In the last 21 months, I’ve lost 30 pounds, due to exercise and diet and not from some medical condition. At age 65, both are important. In early April 2016 at a physical, I weighed 213.5 pounds. Prior to that, according to my faithful home scales, I was at least 215.

Today, I weigh 185, butt naked, of course. The first 10 pounds were easy, reducing intake, exercising a little with walks around the neighborhood. Losing the last 10 pounds has been tougher as has been maintaining my weight, though I would like to go lower, maybe to 180.

The exercise part is not effortless but it is routine. Daily, except some Sundays, I exercise. My wife and I go to the Workout Anytime in Cary. We each have our program. Mine is at least an hour on the treadmill, walking (no running) a minimum of 3.5 miles, sometimes longer and farther, sometimes at slight inclines (2-3 degrees). Then, if the urge hits, I lift weights, some free and some machine. We’re there no more than 90 minutes. 

There are days I miss Workout Anytime to play golf, walking 18 holes (about 8,000 yards) at hilly Lonnie Poole Golf Course, carrying my 23-pound bag of clubs and balls. This routine, either on the treadmill or on the golf course, is more than a year old.
Wonderful Pistachios

As far as my diet, well, because of weight loss, I’m not as hungry as I was so my diet can sometimes sound like Valvano’s “rope and corn” effort. But mine is better tasting than Jimmy's "rope and corn" diet. A few days ago, one of my golf partners asked what I had been doing to lose weight. (Glad he noticed.) I explained the exercise and then he asked about dieting.

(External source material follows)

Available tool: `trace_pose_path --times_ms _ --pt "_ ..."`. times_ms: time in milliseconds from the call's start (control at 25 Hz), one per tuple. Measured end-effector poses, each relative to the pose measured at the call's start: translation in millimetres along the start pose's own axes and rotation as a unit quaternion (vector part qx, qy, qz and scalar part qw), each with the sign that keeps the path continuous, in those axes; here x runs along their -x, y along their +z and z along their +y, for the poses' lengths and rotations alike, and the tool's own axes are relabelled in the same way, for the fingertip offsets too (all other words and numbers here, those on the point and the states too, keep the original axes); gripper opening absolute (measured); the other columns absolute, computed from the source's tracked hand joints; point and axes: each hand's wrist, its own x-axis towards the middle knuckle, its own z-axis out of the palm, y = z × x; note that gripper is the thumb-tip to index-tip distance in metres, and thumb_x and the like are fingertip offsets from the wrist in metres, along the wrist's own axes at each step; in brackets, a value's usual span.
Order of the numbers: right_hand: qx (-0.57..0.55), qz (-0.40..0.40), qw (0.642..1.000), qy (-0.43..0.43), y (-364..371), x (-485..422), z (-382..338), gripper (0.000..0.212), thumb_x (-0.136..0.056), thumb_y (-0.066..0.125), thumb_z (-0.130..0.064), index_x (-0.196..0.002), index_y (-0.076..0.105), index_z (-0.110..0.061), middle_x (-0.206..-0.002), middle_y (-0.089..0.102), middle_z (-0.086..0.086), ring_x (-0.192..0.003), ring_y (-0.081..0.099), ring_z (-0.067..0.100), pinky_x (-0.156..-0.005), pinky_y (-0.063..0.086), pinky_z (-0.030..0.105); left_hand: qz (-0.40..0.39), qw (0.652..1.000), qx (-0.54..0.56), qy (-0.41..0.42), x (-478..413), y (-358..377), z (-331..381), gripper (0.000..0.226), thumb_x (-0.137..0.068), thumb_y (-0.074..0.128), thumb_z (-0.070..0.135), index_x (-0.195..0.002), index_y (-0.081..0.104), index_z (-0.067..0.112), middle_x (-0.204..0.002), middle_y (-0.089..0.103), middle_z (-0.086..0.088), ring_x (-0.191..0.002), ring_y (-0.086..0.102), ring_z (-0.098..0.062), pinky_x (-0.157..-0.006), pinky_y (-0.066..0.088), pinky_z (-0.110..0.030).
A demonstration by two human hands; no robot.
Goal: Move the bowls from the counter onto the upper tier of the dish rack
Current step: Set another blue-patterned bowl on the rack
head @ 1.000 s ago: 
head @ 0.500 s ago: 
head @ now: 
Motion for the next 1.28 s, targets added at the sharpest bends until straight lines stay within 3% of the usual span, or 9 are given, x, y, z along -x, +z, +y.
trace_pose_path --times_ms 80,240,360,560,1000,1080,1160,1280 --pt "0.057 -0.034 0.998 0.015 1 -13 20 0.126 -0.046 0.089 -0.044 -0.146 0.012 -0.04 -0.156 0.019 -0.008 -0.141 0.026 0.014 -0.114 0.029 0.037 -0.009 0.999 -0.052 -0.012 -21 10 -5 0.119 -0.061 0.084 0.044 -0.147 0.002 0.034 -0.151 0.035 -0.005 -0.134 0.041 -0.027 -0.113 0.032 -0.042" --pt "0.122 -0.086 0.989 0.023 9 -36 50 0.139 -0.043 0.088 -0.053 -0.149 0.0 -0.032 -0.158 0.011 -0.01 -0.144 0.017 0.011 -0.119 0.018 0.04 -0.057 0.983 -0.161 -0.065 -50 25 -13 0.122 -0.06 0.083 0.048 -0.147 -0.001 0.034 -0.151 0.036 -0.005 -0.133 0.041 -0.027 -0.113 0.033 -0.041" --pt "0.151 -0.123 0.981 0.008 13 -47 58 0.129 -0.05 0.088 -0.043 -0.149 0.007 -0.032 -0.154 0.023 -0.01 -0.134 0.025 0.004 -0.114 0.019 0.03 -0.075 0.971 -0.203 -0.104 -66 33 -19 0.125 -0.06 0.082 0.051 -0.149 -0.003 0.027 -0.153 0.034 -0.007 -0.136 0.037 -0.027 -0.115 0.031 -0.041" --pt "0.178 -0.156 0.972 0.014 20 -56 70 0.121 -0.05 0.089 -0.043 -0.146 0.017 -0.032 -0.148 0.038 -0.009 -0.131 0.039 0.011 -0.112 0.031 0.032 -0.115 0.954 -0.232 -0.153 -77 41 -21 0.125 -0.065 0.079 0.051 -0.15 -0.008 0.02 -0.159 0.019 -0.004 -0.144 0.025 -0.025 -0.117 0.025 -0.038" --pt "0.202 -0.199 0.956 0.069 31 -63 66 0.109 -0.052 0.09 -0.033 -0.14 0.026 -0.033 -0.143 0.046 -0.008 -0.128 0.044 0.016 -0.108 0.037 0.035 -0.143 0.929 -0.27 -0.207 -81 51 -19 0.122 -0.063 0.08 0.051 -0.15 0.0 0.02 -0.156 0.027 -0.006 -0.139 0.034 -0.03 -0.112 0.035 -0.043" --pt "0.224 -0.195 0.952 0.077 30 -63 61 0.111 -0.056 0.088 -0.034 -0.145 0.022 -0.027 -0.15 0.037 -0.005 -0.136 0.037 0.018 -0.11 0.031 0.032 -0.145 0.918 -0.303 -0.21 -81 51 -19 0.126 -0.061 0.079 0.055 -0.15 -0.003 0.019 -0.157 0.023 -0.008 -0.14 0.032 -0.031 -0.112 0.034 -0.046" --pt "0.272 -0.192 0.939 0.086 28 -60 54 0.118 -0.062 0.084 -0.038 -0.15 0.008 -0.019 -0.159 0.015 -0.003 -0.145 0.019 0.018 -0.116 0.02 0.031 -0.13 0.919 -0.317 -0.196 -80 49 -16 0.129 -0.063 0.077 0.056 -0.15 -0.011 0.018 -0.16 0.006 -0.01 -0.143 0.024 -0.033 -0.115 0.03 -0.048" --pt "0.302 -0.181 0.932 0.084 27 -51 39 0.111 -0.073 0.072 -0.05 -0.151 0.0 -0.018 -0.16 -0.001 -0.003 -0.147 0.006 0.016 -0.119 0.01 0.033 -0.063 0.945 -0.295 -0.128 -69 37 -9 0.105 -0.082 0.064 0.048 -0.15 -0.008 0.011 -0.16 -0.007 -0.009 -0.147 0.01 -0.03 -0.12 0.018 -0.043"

“Currently, I’m on a beer and pistachios with a scoop of ice cream when desired,” I said. “Beer and pistachios before dinner. Ice cream after.” He laughed, thinking that was not the case, but it is. 

Even with a diet, I'm not depriving myself of drinking beer, but I do in moderation. I’m into any kind of nuts, usually peanuts and cashews, but recently my wife brought home a bag of Wonderful Pistachios. Now, a good combo for dieting is beer and pistachios; it requires arm lifts for the beer and it can be agonizing and difficult to pry open those pistachios. Always buy pistachios in the shells. Drink a high IBU IPA!

Reduced portions on my plate, not eating just to be eating and exercising are the keys to my weight loss and trimmer figure. Unfortunately, most of my clothes are too big for me, a much better situation that when I had a hard time fitting into them. And, fortunately, I think my bad cholesterol level is down, or at least it should be. I’ll find out at my next physical coming soon.